--- What is needed ---
Set down the lines below exactly as they stand, please. Go from the first through the one containing "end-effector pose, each".

◆ ◆ ◆

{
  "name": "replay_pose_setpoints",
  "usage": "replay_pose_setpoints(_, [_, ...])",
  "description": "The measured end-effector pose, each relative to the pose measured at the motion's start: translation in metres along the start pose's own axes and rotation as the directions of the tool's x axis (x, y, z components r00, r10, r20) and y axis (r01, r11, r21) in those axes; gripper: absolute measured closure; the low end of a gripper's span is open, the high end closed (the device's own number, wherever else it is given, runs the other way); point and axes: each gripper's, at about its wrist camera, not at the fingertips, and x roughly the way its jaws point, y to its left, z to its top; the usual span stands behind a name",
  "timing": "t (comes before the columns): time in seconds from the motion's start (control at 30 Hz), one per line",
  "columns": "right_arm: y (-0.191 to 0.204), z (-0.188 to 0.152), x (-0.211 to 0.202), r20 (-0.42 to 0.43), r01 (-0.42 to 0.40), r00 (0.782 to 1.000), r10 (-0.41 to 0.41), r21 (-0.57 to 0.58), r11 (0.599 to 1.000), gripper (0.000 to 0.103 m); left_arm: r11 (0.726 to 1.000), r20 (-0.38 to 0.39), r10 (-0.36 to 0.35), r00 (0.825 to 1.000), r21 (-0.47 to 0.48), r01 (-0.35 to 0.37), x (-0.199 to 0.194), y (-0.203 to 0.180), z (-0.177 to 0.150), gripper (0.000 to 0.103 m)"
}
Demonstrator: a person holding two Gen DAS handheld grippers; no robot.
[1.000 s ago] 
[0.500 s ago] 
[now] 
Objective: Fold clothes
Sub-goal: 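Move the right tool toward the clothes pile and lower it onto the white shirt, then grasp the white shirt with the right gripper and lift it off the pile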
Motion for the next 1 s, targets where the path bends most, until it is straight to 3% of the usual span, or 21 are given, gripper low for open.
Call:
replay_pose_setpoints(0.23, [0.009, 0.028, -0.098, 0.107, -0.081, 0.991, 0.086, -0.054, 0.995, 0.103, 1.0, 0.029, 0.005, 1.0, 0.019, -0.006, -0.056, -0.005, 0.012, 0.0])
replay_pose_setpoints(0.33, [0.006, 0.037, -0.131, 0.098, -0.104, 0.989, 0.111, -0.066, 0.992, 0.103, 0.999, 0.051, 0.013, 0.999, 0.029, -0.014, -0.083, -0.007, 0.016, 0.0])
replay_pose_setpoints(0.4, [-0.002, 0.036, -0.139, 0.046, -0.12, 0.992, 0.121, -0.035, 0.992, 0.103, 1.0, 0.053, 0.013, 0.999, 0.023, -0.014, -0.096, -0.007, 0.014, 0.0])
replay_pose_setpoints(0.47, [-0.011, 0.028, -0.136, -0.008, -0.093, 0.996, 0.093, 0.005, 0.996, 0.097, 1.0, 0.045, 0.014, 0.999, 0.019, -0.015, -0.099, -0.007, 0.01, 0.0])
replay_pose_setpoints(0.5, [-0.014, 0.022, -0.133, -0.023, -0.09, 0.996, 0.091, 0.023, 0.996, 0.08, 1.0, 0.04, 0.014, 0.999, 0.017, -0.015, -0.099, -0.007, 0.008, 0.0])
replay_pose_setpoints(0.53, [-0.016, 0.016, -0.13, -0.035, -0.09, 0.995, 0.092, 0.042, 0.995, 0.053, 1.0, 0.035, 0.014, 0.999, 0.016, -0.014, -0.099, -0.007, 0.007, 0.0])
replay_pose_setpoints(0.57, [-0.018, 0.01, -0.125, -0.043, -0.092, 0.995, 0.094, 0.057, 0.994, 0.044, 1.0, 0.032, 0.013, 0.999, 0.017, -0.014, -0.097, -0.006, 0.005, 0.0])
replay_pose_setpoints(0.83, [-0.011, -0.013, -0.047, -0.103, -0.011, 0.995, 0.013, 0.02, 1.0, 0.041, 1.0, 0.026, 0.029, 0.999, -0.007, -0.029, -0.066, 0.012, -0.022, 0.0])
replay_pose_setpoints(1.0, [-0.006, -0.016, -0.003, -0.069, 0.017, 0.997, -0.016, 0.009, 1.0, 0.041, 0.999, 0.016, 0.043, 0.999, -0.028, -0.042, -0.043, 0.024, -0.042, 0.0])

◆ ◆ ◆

--- Solved problem ---
{
  "name": "replay_pose_setpoints",
  "usage": "replay_pose_setpoints(_, [_, ...])",
  "description": "The measured end-effector pose, each relative to the pose measured at the motion's start: translation in metres along the start pose's own axes and rotation as the directions of the tool's x axis (x, y, z components r00, r10, r20) and y axis (r01, r11, r21) in those axes; gripper: absolute measured closure; the low end of a gripper's span is open, the high end closed (the device's own number, wherever else it is given, runs the other way); point and axes: each gripper's, at about its wrist camera, not at the fingertips, and x roughly the way its jaws point, y to its left, z to its top; the usual span stands behind a name",

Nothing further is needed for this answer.